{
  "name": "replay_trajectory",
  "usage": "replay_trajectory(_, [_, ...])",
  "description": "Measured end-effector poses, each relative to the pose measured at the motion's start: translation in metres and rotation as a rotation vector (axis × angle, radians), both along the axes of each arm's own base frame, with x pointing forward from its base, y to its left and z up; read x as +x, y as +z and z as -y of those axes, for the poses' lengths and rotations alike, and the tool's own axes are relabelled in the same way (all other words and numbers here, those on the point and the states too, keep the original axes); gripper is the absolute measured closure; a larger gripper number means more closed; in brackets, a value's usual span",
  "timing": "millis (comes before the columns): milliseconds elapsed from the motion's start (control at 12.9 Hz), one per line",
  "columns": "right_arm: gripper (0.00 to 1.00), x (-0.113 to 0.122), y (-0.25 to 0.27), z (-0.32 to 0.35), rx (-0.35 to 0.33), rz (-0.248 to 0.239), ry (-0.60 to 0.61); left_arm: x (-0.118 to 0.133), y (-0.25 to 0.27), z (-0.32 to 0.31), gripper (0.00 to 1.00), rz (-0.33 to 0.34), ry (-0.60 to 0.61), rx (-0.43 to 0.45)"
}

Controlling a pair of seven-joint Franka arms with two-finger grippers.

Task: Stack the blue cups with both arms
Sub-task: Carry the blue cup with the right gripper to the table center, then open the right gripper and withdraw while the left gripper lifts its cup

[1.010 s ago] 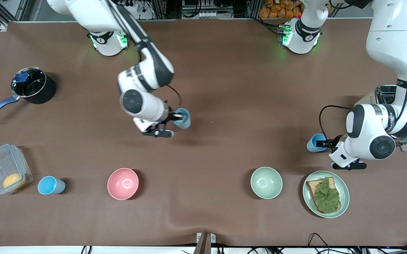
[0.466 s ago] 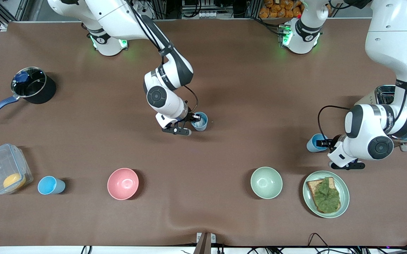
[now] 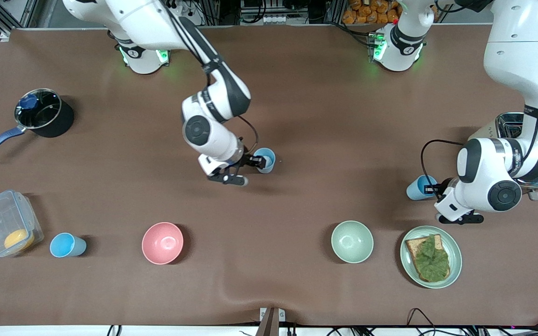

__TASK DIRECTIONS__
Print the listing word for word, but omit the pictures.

__PROBLEM SOLUTION__
{
  "name": "replay_trajectory",
  "usage": "replay_trajectory(_, [_, ...])",
  "description": "Measured end-effector poses, each relative to the pose measured at the motion's start: translation in metres and rotation as a rotation vector (axis × angle, radians), both along the axes of each arm's own base frame, with x pointing forward from its base, y to its left and z up; read x as +x, y as +z and z as -y of those axes, for the poses' lengths and rotations alike, and the tool's own axes are relabelled in the same way (all other words and numbers here, those on the point and the states too, keep the original axes); gripper is the absolute measured closure; a larger gripper number means more closed; in brackets, a value's usual span",
  "timing": "millis (comes before the columns): milliseconds elapsed from the motion's start (control at 12.9 Hz), one per line",
  "columns": "right_arm: gripper (0.00 to 1.00), x (-0.113 to 0.122), y (-0.25 to 0.27), z (-0.32 to 0.35), rx (-0.35 to 0.33), rz (-0.248 to 0.239), ry (-0.60 to 0.61); left_arm: x (-0.118 to 0.133), y (-0.25 to 0.27), z (-0.32 to 0.31), gripper (0.00 to 1.00), rz (-0.33 to 0.34), ry (-0.60 to 0.61), rx (-0.43 to 0.45)"
}

Controlling a pair of seven-joint Franka arms with two-finger grippers.

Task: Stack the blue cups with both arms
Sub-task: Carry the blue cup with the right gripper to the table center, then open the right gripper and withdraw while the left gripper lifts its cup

[1.010 s ago] 
[0.466 s ago] 
[now] 

The response is now finished.